It's not entirely clear to me what the end result of this would be. I understand that you are adding more words, I am guessing that this will be entirely flavour? Or does this affect the simulations in any way? I am really not certain how the languages even work. All the words you have listed are English, will you also create corresponding dwarf/elf/human words? Are those generated with some tool that I don't know about?

One thing that I might suggest is that flavour additions are always welcome but removing content might not be. You should probably run at least a poll to see how people feel about the different types of words you have removed if you want to include this in Masterwork. Otherwise you would probably want a way to toggle this on/off for Masterwork in the way Meph has everything else optional.
Logged

Amostubal

  • Bay Watcher
    • View Profile
Re: Expanded Dictionary - masterwork edition please discuss.
« Reply #3 on: April 11, 2017, 02:15:06 pm »

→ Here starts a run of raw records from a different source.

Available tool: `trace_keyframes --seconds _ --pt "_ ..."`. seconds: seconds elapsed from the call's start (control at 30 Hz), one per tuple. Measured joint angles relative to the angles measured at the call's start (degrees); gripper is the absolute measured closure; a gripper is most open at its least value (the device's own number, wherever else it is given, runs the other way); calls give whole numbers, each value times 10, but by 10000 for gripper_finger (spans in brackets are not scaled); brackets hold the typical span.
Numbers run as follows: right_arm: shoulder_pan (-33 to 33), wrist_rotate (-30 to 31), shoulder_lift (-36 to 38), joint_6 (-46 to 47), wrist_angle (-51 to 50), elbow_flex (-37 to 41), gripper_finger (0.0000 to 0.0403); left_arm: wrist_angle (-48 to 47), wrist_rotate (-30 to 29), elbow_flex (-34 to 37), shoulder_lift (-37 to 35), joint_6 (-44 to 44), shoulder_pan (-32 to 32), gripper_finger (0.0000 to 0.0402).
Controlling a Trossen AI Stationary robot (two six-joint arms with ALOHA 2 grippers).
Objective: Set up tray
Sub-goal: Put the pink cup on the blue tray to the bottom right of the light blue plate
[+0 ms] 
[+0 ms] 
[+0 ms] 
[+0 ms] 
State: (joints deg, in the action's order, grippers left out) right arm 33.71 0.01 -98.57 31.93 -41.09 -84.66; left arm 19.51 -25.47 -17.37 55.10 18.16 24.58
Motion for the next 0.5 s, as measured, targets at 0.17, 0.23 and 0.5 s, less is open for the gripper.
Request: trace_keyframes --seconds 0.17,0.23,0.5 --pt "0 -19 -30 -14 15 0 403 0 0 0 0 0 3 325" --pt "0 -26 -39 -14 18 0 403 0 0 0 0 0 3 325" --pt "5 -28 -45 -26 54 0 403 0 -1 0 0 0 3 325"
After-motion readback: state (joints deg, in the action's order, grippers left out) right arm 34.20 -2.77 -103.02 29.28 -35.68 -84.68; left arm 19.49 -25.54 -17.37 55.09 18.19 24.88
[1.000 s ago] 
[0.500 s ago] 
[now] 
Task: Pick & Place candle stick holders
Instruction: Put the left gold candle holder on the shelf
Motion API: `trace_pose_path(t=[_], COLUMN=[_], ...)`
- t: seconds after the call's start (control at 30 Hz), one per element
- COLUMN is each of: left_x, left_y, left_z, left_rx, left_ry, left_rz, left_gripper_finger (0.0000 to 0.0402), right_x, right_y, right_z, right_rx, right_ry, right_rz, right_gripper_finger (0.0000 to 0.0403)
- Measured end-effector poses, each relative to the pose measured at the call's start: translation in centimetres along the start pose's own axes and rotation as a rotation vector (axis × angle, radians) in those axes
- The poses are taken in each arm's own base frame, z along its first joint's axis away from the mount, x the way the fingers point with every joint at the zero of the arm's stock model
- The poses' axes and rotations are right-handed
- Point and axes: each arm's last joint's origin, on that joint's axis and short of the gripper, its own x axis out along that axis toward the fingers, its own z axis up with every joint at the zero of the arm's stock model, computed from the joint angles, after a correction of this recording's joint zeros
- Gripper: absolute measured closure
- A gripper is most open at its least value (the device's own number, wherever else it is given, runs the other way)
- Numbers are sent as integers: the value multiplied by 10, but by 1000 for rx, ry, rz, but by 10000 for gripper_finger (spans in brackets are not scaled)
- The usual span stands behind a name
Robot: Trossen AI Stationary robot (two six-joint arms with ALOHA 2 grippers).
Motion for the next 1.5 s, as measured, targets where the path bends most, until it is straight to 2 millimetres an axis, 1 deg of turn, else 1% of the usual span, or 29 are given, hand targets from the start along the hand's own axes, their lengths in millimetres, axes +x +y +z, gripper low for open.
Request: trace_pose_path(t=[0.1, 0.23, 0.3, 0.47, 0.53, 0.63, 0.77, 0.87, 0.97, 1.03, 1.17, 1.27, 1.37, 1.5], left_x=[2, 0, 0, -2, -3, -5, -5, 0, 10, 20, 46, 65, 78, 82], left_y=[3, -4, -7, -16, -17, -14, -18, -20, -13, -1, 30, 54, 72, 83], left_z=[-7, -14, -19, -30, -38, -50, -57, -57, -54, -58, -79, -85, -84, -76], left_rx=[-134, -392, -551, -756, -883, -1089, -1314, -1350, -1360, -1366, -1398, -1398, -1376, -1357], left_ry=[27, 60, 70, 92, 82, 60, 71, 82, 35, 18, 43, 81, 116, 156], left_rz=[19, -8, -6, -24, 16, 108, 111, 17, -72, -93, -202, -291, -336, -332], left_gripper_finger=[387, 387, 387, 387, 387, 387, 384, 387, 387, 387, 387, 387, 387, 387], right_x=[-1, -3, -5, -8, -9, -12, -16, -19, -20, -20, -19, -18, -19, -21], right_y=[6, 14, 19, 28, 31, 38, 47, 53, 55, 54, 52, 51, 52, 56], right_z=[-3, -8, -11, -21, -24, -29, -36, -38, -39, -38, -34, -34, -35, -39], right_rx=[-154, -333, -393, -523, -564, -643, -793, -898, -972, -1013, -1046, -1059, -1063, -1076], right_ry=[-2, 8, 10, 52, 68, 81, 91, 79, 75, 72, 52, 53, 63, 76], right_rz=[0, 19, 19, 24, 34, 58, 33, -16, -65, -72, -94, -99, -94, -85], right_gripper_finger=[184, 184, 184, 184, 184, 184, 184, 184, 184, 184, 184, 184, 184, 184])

It's not entirely clear to me what the end result of this would be. I understand that you are adding more words, I am guessing that this will be entirely flavour? Or does this affect the simulations in any way? I am really not certain how the languages even work. All the words you have listed are English, will you also create corresponding dwarf/elf/human words? Are those generated with some tool that I don't know about?

One thing that I might suggest is that flavour additions are always welcome but removing content might not be. You should probably run at least a poll to see how people feel about the different types of words you have removed if you want to include this in Masterwork. Otherwise you would probably want a way to toggle this on/off for Masterwork in the way Meph has everything else optional.

ah okay I think a full overview is needed, but I'll give the short version as I digress too much (I ramble  :D).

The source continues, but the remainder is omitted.